### Instructions to follow
Output the listing word for word, minus pictures.

### The data
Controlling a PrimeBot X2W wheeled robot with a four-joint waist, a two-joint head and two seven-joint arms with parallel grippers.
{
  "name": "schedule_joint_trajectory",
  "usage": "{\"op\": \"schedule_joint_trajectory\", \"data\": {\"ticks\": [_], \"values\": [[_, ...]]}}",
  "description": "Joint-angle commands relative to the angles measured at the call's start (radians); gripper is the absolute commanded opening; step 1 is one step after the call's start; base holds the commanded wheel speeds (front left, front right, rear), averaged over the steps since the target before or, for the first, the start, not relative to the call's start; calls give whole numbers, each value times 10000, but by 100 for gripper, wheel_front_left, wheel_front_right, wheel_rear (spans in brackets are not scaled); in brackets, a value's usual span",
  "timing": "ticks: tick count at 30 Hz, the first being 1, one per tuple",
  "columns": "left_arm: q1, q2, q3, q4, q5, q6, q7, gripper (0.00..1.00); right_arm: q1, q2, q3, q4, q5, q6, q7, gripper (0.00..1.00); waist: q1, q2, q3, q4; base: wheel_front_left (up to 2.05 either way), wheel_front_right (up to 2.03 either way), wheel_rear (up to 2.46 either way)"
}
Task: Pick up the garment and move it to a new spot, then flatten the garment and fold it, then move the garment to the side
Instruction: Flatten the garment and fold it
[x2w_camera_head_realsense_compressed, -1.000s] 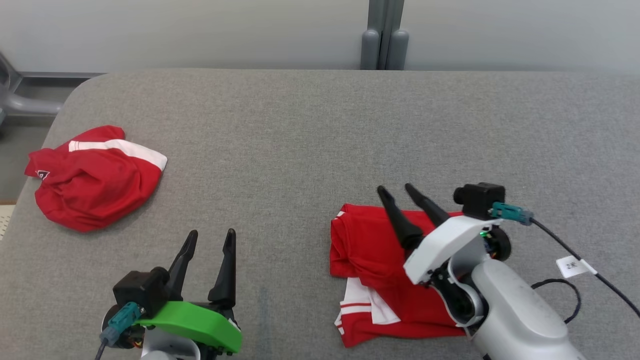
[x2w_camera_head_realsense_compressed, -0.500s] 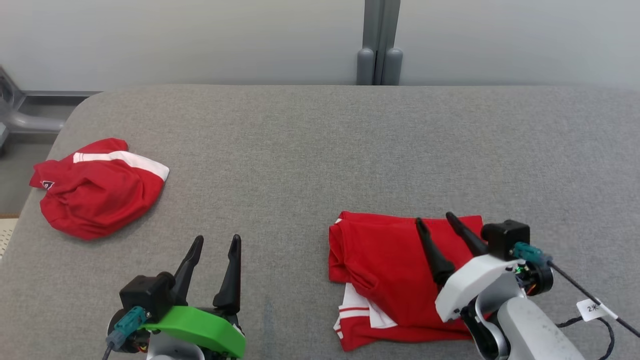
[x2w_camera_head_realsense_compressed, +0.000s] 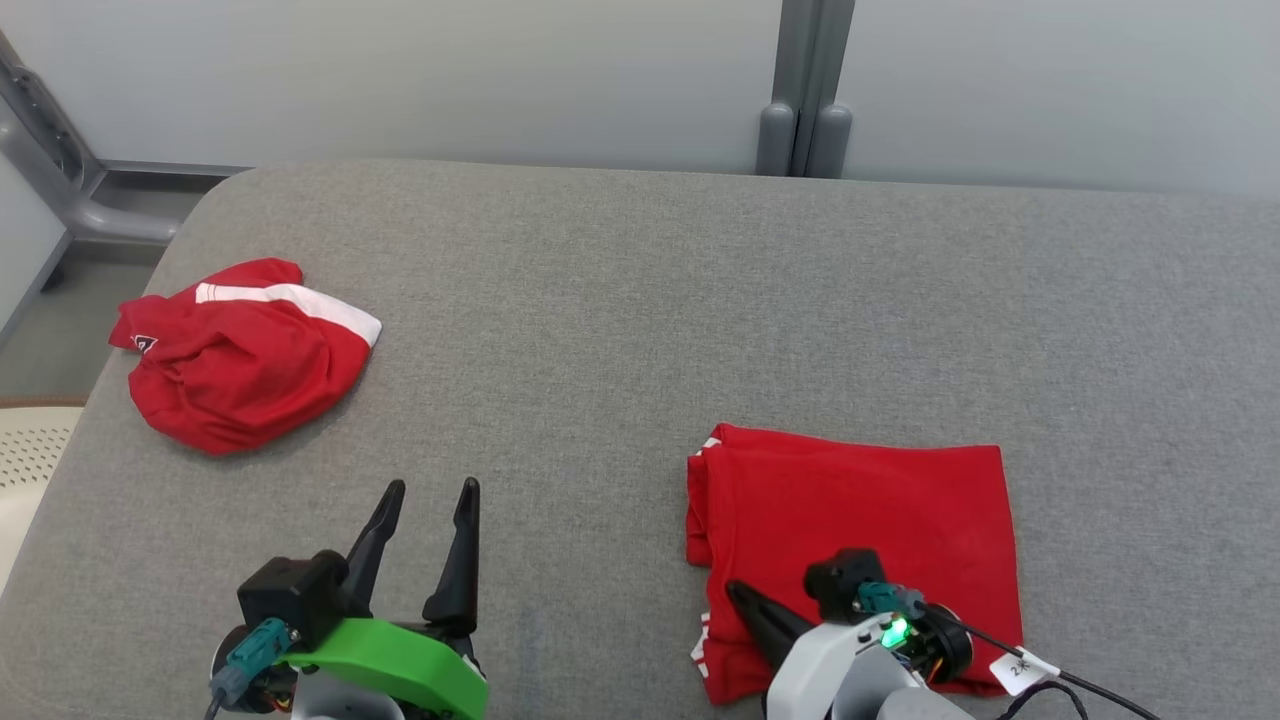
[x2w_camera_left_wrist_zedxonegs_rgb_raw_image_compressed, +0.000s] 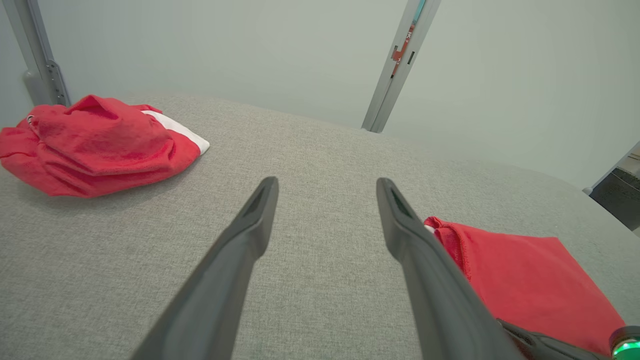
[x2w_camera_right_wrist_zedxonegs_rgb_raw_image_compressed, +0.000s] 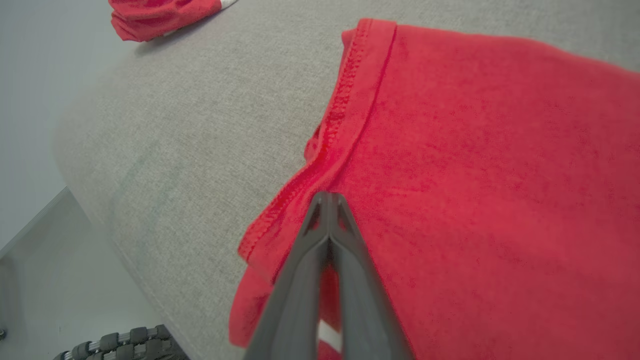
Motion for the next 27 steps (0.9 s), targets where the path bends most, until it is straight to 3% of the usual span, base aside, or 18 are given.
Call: {"op": "schedule_joint_trajectory", "data": {"ticks": [1, 8, 13, 15, 16, 21, 27], "values": [[-2, 76, 36, -5, -79, 49, -10, 100, -173, 24, 261, 229, 117, -1, -89, 0, 0, 0, 33, 50, 0, 0, 0], [-25, 62, 80, 6, -82, 99, -68, 100, -831, 82, 1886, 1117, 510, -1, -328, 0, 0, 0, 88, 42, 0, 0, 0], [-10, 42, 107, 6, -107, 116, -103, 100, -1188, 85, 2349, 1362, 773, -2, -839, 0, 0, 0, 77, -105, 0, 0, 0], [-6, 43, 100, -1, -106, 119, -118, 100, -1305, 85, 2293, 1378, 829, -1, -1079, 46, 0, 0, 66, -187, 0, 0, 0], [-2, 44, 99, 2, -103, 116, -131, 100, -1368, 87, 2215, 1372, 828, -1, -1196, 100, 0, 0, 53, -246, 0, 0, 0], [-90, -21, 79, 54, -47, 83, -180, 100, -1457, 9, 1500, 1103, 723, -2, -1509, 100, 0, 0, -57, -507, 0, 0, 0], [-329, -206, 111, 280, 65, -26, -304, 100, -1144, -322, -203, 497, 128, -1, -1593, 100, 0, 0, -303, -845, 0, 0, 0]]}}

### Result below
Controlling a PrimeBot X2W wheeled robot with a four-joint waist, a two-joint head and two seven-joint arms with parallel grippers.
{
  "name": "schedule_joint_trajectory",
  "usage": "{\"op\": \"schedule_joint_trajectory\", \"data\": {\"ticks\": [_], \"values\": [[_, ...]]}}",
  "description": "Joint-angle commands relative to the angles measured at the call's start (radians); gripper is the absolute commanded opening; step 1 is one step after the call's start; base holds the commanded wheel speeds (front left, front right, rear), averaged over the steps since the target before or, for the first, the start, not relative to the call's start; calls give whole numbers, each value times 10000, but by 100 for gripper, wheel_front_left, wheel_front_right, wheel_rear (spans in brackets are not scaled); in brackets, a value's usual span",
  "timing": "ticks: tick count at 30 Hz, the first being 1, one per tuple",
  "columns": "left_arm: q1, q2, q3, q4, q5, q6, q7, gripper (0.00..1.00); right_arm: q1, q2, q3, q4, q5, q6, q7, gripper (0.00..1.00); waist: q1, q2, q3, q4; base: wheel_front_left (up to 2.05 either way), wheel_front_right (up to 2.03 either way), wheel_rear (up to 2.46 either way)"
}
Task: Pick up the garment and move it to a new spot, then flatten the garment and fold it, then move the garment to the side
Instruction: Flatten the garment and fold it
[x2w_camera_head_realsense_compressed, -1.000s] 
[x2w_camera_head_realsense_compressed, -0.500s] 
[x2w_camera_head_realsense_compressed, +0.000s] 
[x2w_camera_left_wrist_zedxonegs_rgb_raw_image_compressed, +0.000s] 
[x2w_camera_right_wrist_zedxonegs_rgb_raw_image_compressed, +0.000s] 
Motion for the next 27 steps (0.9 s), targets where the path bends most, until it is straight to 3% of the usual span, base aside, or 18 are given.
Call: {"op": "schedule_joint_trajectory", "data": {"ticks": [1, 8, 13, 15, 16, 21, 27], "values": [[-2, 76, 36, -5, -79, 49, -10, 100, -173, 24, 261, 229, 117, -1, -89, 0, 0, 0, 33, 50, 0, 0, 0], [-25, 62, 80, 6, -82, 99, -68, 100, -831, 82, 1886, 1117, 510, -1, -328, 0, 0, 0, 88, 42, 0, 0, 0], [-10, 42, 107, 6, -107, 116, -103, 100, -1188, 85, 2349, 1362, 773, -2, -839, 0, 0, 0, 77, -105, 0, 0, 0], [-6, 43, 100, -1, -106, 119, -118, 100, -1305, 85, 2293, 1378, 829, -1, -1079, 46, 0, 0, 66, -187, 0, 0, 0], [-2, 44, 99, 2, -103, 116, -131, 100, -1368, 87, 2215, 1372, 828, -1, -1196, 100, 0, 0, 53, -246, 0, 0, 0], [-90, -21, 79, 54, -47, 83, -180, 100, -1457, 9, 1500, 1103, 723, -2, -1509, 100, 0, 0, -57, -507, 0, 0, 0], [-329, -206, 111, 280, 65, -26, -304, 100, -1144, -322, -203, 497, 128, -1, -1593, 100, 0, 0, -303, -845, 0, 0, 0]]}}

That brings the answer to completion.